It’s spelled “Tokio” in German, Spanish, and Portuguese.
I’ve been on a few strikes in my time, and I can tell you right now, there’s NO WAY they can melt steel.
Strike at the Philippines, Hong Kong or Singapore, not Pearl Harbor. Everyone expected the Japanese to continue their expansion, but nobody expected them to hit the US fleet directly. Incidentally enough, they did in fact strike at Hong Kong on 8 December, so the article would have been correct even had the Pearl Harbor attack not come.
“Sdram”
I’d really like to read that newspaper.
They had prior knowledge of the Pearl Harbor attack and they let it happen so they could put all the west-coast Japanese Americans into gulags. Wake up sheeple!
nice photoshop! Can’t you see it’s a different font sans-serif? Also, what newspaper puts a headline without an article or a reference to an article on a different page?
They started a war that they lost. Not only did they get owned, they are the only country to get nuked.BTW war was imminent not because of the US but because of Japan’s own actions. It left the League of nations to invade China. 10 or so years later they are Nazi Germany’s biggest supporters known as the “East Asian Aryans”.The rest of the world placed sanctions on them leaving Japan fucked and alone. So yes the attack on Pearl Harbor was predictable.
Do you know what Koreans call Korea?I heard someone say, “Why do they call it Korea when they can´t pronounce R´s?”
What exactly is the PEAR Harbor attack?Sorry, I’m an instigator like that.
Tokyo is actually two syllables, “to-kyo”, but it is regularly pronounced “to-ki-oh” in English because we don’t commonly use the “kyo” sound.Not only that, the word “Japan” has odd origins of its own. They call the country Nippon.We’ve also called Iran Persia, Deutschland Germany, Munchen Munich… the list goes on. I think every language has this happen.
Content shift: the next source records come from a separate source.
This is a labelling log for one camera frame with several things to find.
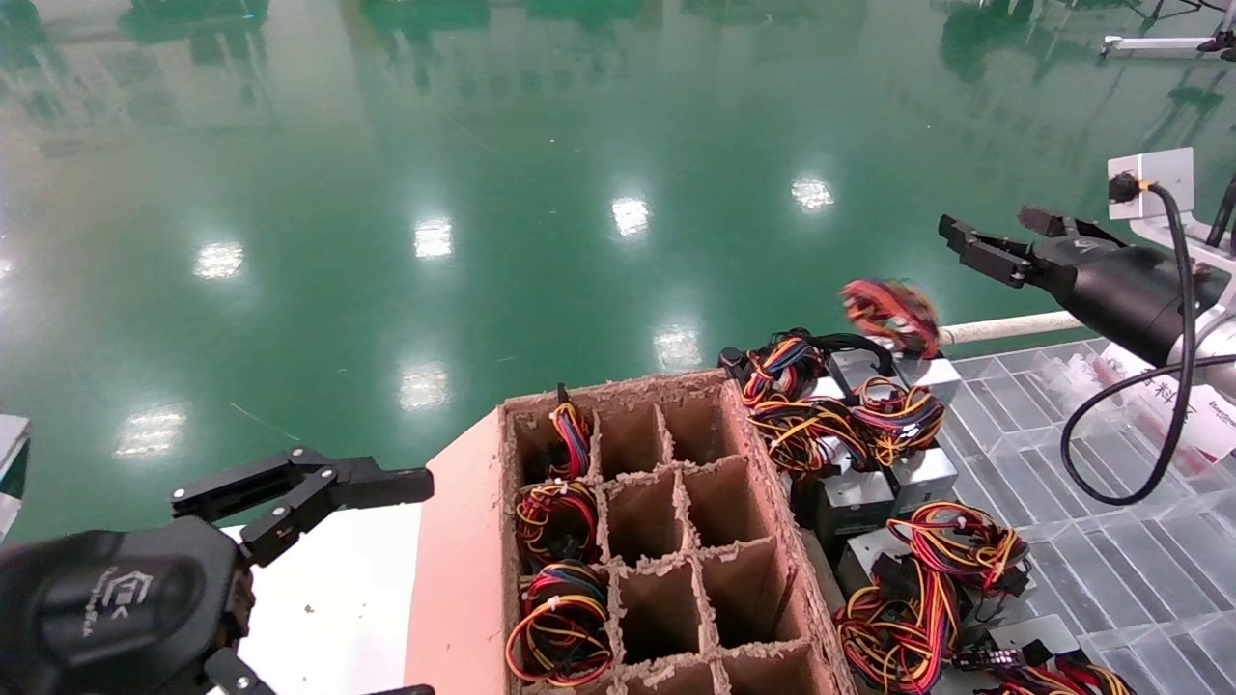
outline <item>wire harness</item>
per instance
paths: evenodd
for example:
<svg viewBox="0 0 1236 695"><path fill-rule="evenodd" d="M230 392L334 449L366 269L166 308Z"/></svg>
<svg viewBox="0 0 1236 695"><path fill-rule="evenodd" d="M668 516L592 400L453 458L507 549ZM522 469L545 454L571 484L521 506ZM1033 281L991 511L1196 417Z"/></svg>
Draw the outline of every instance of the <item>wire harness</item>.
<svg viewBox="0 0 1236 695"><path fill-rule="evenodd" d="M979 695L1137 695L1125 679L1091 664L1080 652L1056 654L1056 669L1046 665L994 669L999 688L975 690Z"/></svg>
<svg viewBox="0 0 1236 695"><path fill-rule="evenodd" d="M545 565L523 595L523 620L507 638L507 667L520 680L577 688L613 664L604 625L608 592L587 565Z"/></svg>
<svg viewBox="0 0 1236 695"><path fill-rule="evenodd" d="M913 555L901 566L913 581L889 591L878 574L876 584L855 591L833 621L847 660L870 688L925 694L957 647L957 589Z"/></svg>
<svg viewBox="0 0 1236 695"><path fill-rule="evenodd" d="M929 446L944 424L944 403L921 386L906 388L887 377L874 376L863 382L857 396L859 403L850 413L881 466L891 466L907 453Z"/></svg>
<svg viewBox="0 0 1236 695"><path fill-rule="evenodd" d="M580 482L534 485L515 505L515 540L534 569L557 560L596 561L597 498Z"/></svg>
<svg viewBox="0 0 1236 695"><path fill-rule="evenodd" d="M895 279L855 279L842 288L845 315L864 335L892 341L910 357L932 359L939 350L939 322L931 302Z"/></svg>
<svg viewBox="0 0 1236 695"><path fill-rule="evenodd" d="M889 519L887 527L928 568L984 595L1018 595L1026 587L1028 578L1018 565L1030 545L981 510L928 502L908 519Z"/></svg>
<svg viewBox="0 0 1236 695"><path fill-rule="evenodd" d="M849 408L840 401L765 401L756 403L747 419L764 435L772 463L794 474L821 474L831 465L833 451L822 441L827 437L848 448L858 467L870 459Z"/></svg>
<svg viewBox="0 0 1236 695"><path fill-rule="evenodd" d="M588 472L588 453L591 451L591 432L588 423L575 407L566 393L566 386L557 385L557 407L549 414L554 430L566 446L566 456L550 464L551 475L566 480L583 477Z"/></svg>
<svg viewBox="0 0 1236 695"><path fill-rule="evenodd" d="M774 394L798 398L824 371L824 356L802 335L774 336L769 345L747 352L751 373L743 385L743 404L755 407Z"/></svg>

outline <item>white pipe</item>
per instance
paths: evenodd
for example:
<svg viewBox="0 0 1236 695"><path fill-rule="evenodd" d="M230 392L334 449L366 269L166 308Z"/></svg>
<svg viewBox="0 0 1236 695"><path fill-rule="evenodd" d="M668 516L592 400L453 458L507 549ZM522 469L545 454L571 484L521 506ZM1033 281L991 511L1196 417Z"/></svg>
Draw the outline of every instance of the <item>white pipe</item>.
<svg viewBox="0 0 1236 695"><path fill-rule="evenodd" d="M1038 333L1054 333L1057 330L1069 330L1072 328L1083 326L1082 322L1073 318L1073 314L1068 312L1032 314L1028 317L994 319L990 322L946 325L939 329L939 344L957 345L958 343L979 343L981 340L996 340L1000 338L1017 338L1021 335L1035 335Z"/></svg>

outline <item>green epoxy floor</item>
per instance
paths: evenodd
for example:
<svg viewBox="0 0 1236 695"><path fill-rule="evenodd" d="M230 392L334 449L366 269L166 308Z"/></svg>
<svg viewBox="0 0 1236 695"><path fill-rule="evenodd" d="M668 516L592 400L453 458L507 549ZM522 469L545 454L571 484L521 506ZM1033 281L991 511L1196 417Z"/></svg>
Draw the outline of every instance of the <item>green epoxy floor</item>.
<svg viewBox="0 0 1236 695"><path fill-rule="evenodd" d="M939 214L1101 216L1106 158L1180 145L1209 208L1236 151L1226 64L1095 61L1117 2L37 6L0 0L26 540L298 443L418 465L508 396L838 329L857 276L948 323L1046 310Z"/></svg>

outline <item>transparent plastic tray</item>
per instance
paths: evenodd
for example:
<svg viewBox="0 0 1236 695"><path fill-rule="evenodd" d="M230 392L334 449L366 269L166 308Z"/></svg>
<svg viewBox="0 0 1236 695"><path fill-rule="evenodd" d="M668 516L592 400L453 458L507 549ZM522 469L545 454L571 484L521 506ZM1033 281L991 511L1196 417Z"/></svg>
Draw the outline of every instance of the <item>transparent plastic tray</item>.
<svg viewBox="0 0 1236 695"><path fill-rule="evenodd" d="M1060 465L1060 428L1089 396L1063 387L1106 341L955 362L964 378L942 445L958 497L1031 542L1038 586L1018 607L1058 613L1086 653L1147 694L1236 695L1236 461L1178 455L1132 507L1088 497ZM1157 453L1135 404L1093 413L1074 435L1079 472L1127 493Z"/></svg>

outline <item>black cable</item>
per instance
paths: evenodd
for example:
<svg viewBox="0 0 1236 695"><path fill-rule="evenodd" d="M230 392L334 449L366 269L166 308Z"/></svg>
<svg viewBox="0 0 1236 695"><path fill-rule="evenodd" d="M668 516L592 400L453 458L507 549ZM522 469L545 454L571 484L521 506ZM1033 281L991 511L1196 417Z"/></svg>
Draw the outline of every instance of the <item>black cable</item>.
<svg viewBox="0 0 1236 695"><path fill-rule="evenodd" d="M1224 234L1227 234L1227 225L1231 223L1232 208L1236 208L1236 174L1232 174L1231 182L1227 183L1227 190L1224 192L1224 198L1219 203L1215 221L1210 225L1210 234L1206 235L1208 246L1217 249L1224 240ZM1232 252L1236 254L1236 235L1232 236L1231 245Z"/></svg>
<svg viewBox="0 0 1236 695"><path fill-rule="evenodd" d="M1060 433L1060 461L1064 464L1064 470L1069 474L1069 477L1073 479L1073 482L1078 484L1078 487L1080 487L1082 491L1090 497L1094 497L1105 505L1114 505L1119 507L1136 505L1148 497L1152 492L1154 492L1154 488L1158 487L1159 481L1162 481L1163 476L1167 474L1167 469L1172 464L1172 456L1175 455L1175 446L1180 441L1180 433L1184 430L1184 418L1189 414L1189 396L1193 392L1193 367L1195 366L1194 362L1198 356L1198 303L1194 297L1193 262L1189 260L1188 240L1184 236L1184 225L1180 223L1180 208L1177 205L1175 198L1173 198L1166 188L1157 183L1143 185L1143 190L1153 193L1163 200L1163 208L1167 210L1168 228L1172 230L1172 246L1175 251L1175 271L1180 278L1180 314L1184 323L1180 362L1126 378L1125 381L1104 388L1099 393L1090 397L1090 399L1085 403L1082 403L1082 407L1069 416L1068 422L1064 423L1064 430ZM1219 361L1215 364L1222 364L1224 360L1236 361L1236 356L1219 357ZM1082 479L1077 467L1073 465L1073 454L1069 450L1069 443L1073 439L1073 429L1084 414L1090 412L1091 408L1104 399L1111 397L1114 393L1124 391L1125 388L1146 381L1147 378L1175 371L1179 372L1180 387L1177 390L1175 406L1172 408L1172 420L1168 423L1167 434L1163 437L1163 446L1159 449L1158 460L1154 461L1154 467L1151 469L1149 477L1146 479L1146 482L1140 488L1125 497L1112 497L1099 492L1094 488L1094 486Z"/></svg>
<svg viewBox="0 0 1236 695"><path fill-rule="evenodd" d="M1213 2L1208 2L1206 0L1192 0L1192 1L1196 2L1198 5L1201 5L1203 7L1210 7L1211 10L1219 10L1220 12L1224 12L1224 14L1227 12L1227 7L1220 7L1219 5L1215 5Z"/></svg>
I wish people would give it a rest with this “language is dynamic” argument against grammar nazis and realise that this argument validates their position as much as yours, since if language is dynamic, grammar nazis exert a force to keep it as is. If it weren’t dynamic, noone would need them, would we?
NU-UH WE HAD NO CLUE
very true the US knew the Japanese were on the move way before pearl Harbor actually happened. the reason why it was shocking (if i remember correctly) was b/c the US had actually been talking about not declaring war on Japan just Germany for fear of an attack like what happened.Thank you for saying that!